■ **Action item**
Images should be omitted while the rest of the data is duplicated exactly.

■ **Provided data**
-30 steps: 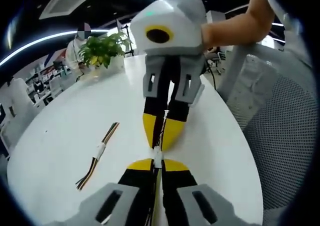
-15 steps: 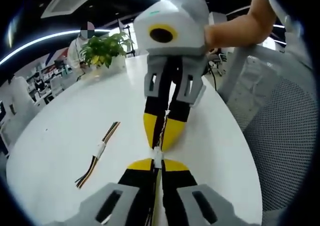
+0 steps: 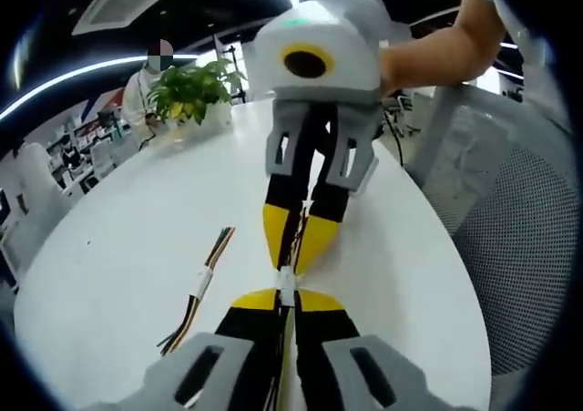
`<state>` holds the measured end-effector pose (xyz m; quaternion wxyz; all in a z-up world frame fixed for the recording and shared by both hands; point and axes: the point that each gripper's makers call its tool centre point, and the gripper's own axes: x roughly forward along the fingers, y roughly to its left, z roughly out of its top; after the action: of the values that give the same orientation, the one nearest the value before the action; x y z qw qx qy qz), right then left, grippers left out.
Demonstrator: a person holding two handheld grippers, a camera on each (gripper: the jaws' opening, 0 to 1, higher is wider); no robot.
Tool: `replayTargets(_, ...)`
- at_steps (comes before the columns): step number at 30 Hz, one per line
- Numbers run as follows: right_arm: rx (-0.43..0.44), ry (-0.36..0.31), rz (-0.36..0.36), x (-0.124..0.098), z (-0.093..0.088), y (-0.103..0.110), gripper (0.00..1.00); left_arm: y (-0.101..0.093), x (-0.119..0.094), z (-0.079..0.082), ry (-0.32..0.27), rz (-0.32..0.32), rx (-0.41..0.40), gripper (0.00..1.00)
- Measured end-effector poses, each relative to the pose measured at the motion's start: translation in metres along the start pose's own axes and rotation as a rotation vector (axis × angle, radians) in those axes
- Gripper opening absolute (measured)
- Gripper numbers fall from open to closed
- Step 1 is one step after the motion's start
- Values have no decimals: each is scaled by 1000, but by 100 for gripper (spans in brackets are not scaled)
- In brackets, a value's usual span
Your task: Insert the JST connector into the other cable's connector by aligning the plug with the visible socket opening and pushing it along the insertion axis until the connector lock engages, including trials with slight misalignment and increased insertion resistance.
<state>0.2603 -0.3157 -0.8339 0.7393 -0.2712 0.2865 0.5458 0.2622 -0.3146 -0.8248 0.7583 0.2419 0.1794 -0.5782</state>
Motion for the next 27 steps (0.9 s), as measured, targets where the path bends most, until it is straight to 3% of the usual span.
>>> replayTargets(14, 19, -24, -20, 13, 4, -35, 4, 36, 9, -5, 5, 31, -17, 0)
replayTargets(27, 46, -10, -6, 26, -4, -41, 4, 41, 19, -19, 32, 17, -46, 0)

■ **Task solution**
-30 steps: 
-15 steps: 
+0 steps: 
`<state>` holds the measured end-effector pose (xyz m; quaternion wxyz; all in a z-up world frame fixed for the recording and shared by both hands; point and axes: the point that each gripper's makers call its tool centre point, and the gripper's own axes: x roughly forward along the fingers, y roughly to its left, z roughly out of its top; after the action: of the values that give the same orientation, the one nearest the value before the action; x y z qw qx qy qz), right then left, grippers left out.
Demonstrator: a person holding two handheld grippers, a camera on each (gripper: the jaws' opening, 0 to 1, higher is wider); no robot.
Tool: `replayTargets(_, ...)`
- at_steps (comes before the columns): step number at 30 Hz, one per line
- Numbers run as follows: right_arm: rx (-0.43..0.44), ry (-0.36..0.31), rz (-0.36..0.36), x (-0.124..0.098), z (-0.093..0.088), y (-0.103..0.110), gripper (0.00..1.00); left_arm: y (-0.101..0.093), x (-0.119..0.094), z (-0.079..0.082), ry (-0.32..0.27), rz (-0.32..0.32), rx (-0.41..0.40), gripper (0.00..1.00)
- Measured end-effector poses, each relative to the pose measured at the motion's start: translation in metres along the start pose's own axes and rotation as a rotation vector (axis × angle, radians) in those axes
- Gripper opening absolute (measured)
- Gripper numbers fall from open to closed
- Step 1 is one step after the motion's start
- Values have no decimals: each is scaled by 1000, but by 100 for gripper (spans in brackets are not scaled)
- In brackets, a value's usual span
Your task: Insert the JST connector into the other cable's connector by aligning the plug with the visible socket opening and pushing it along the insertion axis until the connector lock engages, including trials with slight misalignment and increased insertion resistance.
<state>0.2603 -0.3157 -0.8339 0.7393 -0.2712 0.2865 0.5458 0.2622 -0.3146 -0.8248 0.7583 0.2419 0.1794 -0.5782</state>
Motion for the next 27 steps (0.9 s), as measured, targets where the path bends most, until it is straight to 3% of the usual span.
>>> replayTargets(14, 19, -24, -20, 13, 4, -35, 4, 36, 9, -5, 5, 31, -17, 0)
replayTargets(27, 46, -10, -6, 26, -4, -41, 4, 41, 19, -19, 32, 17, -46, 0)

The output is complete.